We've had so much major medical advances in the first half of the 19th century, but physicians are severely being held back from continuing that success.

Editor's Note: Welcome to Medical Economics' blog section which features contributions from members of the medical community. These blogs are an opportunity for bloggers to engage with readers about a topic that is top of mind, whether it is practice management, experiences with patients, the industry, medicine in general, or healthcare reform. The series continues with this blog by Ken Fisher, MD, who is an internist/nephrologist in Kalamazoo, Michigan, a teacher, author ("Understanding Healthcare: A Historical Perpsective") and co-founder of Michigan Chapter Free Market Medicine Association. The views expressed in these blogs are those of their respective contributors and do not represent the views of Medical Economics or UBM Medica.

 

Dr.
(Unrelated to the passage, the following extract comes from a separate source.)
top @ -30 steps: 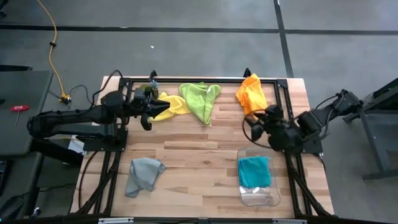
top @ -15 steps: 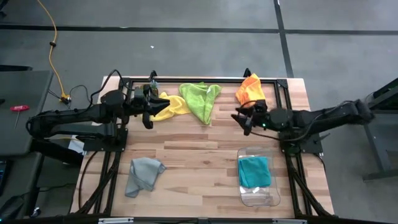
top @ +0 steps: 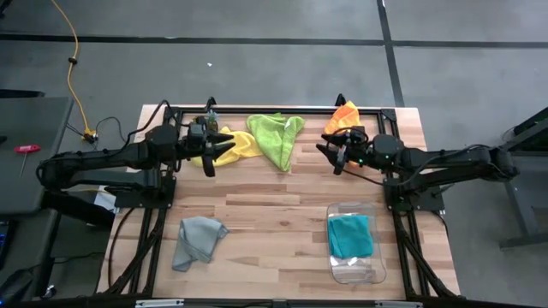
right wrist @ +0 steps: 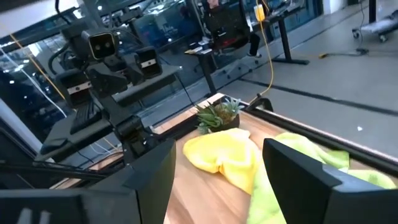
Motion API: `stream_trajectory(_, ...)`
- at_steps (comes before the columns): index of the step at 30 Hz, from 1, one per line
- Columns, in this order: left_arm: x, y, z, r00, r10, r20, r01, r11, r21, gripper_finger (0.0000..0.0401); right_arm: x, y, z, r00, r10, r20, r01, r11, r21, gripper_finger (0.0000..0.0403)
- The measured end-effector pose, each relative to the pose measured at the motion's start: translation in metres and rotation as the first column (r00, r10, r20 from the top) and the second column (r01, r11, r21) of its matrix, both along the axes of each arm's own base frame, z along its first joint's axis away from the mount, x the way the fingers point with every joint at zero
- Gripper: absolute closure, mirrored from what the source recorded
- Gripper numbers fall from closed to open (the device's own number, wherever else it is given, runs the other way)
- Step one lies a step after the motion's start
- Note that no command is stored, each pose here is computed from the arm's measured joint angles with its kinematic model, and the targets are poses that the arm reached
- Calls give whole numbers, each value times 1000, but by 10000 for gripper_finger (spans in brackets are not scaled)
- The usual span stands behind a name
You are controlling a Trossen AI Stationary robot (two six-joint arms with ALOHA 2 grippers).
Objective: Fold microfiber towels
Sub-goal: Fold the gray microfiber cloth
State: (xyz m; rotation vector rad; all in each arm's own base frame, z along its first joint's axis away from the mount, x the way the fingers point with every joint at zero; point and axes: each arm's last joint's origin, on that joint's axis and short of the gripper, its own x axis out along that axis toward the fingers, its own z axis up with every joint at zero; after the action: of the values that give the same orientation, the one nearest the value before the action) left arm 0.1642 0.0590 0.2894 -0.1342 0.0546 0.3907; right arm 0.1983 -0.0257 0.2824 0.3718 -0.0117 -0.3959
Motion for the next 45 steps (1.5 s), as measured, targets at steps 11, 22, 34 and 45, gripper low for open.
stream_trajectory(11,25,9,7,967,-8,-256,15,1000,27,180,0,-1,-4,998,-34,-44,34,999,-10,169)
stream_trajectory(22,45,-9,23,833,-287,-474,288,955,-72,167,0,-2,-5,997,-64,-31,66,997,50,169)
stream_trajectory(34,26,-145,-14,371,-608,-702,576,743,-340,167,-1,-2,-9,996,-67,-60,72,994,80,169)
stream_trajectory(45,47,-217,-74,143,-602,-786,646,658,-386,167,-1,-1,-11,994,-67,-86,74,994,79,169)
FisherFreed from millennia of dogma with the emergence of the scientific method, combined with Enlightenment ideas about the resourcefulness of the individual, there was an explosion of advances in medicine during the 19th century.

Dr. Edward Jenner (1749-1823) became the father of Modern Immunology and the concept of vaccination with his work with smallpox, a viral disease that was a scourge of mankind for millennia.  It decimated large numbers of never infected individuals especially when congregated into groups.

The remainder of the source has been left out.